What Is Assisted Hatching?
This rather new technique assisted hatching (AH) is used during some of the IVF procedures.
It is done to help the embryo hatch out of its protective layering and implant directly into the uterus.
In the initial stages of development, the embryo is placed in a layer of proteins, zona pellicuda made for protecting the embryo until it reaches the blastocyst stage of development.
To successfully implant into the uterus, it is required that the embryo hatches out of it and attaches itself to the walls of the uterus.
Sometimes, the embryo has difficultly in hatching out of the layer, if the layer is too thick or if the embryo does not have enough pressure from the cells to breakthrough.
Assisted hatching helps in this release.
Who should consider Assisted Hatching?
This process is recommended for the infertile couples in the following cases:
- If the woman is 38 years or older
- If the woman has a high follicle-stimulating hormone level
- Unexplained infertility
- If the couple has failed to achieve a pregnancy in a prior IVF cycle
- If the embryos are fertilized using intracytoplasmic sperm injection (ICSI)
- Severe endometriosis
- Frozen-thawed embryos
Who Can Use Assisted Hatching?
Assisted hatching is used at the same time with in Vitro fertilization process for improving the chances of implantation of the embryo.
It is needed when:
- The advancing age of the female partner (more than 38 years)
- If the woman is suffering endometriosis, making the implantation of the embryo difficult
- When the egg quality is poor
- Implantation also becomes difficult when the stimulating follicle hormone gets elevated on the third day after the ovulation
- In couples who have tried in vitro fertilization cycles for once or twice previously, but have failed to conceive, despite otherwise good results.
Types of Assisted Hatching
Assisted Hatching is of 3 types:
Mechanical Hatching: The embryo cover is opened mechanically using a thin long drawn out glass needle.
The machine used is called micromanipulator.
Chemical hatching: A hole is created in the zona pellucida of an oocyte and the embryo with the use of acidic tyrode’s solution.
Laser-Assisted Hatching: A gap is created in the zona pellucida of the chosen selected embryos using a 1.48-micron infrared diode laser.
Assisted Hatching procedure
This delicate procedure needs great skill and sophisticated instrumentation.
Following are the steps:
- By drilling with Acidified Tyrode’s solution
The embryo is kept in a dish containing culture solution where a pipette is used to hold the embryo.
The embryologist takes a hollow needle containing an acidic solution, places it next to zona pellucid and release a small amount of the solution.
This creates a small hole.
After washing the embryo in culture media, it is transferred into the uterus solution and placed back in an incubator.

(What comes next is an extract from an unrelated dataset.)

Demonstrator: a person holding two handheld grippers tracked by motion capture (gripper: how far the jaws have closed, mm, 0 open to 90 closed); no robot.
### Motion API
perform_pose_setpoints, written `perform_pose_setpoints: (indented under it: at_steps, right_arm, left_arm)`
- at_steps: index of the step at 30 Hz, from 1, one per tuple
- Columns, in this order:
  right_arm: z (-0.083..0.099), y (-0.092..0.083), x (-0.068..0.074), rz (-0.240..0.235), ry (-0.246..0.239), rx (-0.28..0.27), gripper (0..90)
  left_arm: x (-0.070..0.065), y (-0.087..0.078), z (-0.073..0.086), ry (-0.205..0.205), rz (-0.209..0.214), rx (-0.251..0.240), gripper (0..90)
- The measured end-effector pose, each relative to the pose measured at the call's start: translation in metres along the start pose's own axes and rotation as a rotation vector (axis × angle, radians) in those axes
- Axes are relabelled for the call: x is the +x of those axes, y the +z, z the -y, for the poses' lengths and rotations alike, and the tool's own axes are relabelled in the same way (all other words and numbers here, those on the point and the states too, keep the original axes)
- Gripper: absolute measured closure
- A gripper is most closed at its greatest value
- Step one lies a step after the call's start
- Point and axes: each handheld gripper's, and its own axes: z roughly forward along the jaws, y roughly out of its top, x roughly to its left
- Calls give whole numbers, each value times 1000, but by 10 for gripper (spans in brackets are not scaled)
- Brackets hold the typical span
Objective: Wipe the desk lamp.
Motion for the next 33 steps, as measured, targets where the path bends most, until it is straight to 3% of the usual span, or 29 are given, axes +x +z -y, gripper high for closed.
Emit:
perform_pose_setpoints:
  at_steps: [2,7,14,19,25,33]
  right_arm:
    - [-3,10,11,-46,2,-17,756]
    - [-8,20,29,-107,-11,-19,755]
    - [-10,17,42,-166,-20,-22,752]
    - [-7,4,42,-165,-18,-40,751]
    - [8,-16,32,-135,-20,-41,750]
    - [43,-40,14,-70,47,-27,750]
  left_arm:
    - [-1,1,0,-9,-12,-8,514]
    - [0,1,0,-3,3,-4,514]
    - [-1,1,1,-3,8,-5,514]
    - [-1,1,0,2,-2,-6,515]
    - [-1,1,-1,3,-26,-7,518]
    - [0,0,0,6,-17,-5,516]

- Mechanical openingby micro-glass needle – Also known as partial zona dissection
- Laser photoablation– Either a hole is made on the zona pellicuda, or partial zona thinning is done using a laser.
When this process is computer-assisted, there is more precision and takes less time too.
Because of Assisted hatching, the rate of embryo implantation has improved.
Benefits, Success Rate and Support for Assisted Hatching
According to evidence, AH improves the result of an IVF treatment, but they may vary according to individual cases.
Age of woman is an important factor Woman between the age of 35 to 39 years’ experience 50 percent chance.
Advanced age stages lower the success rate.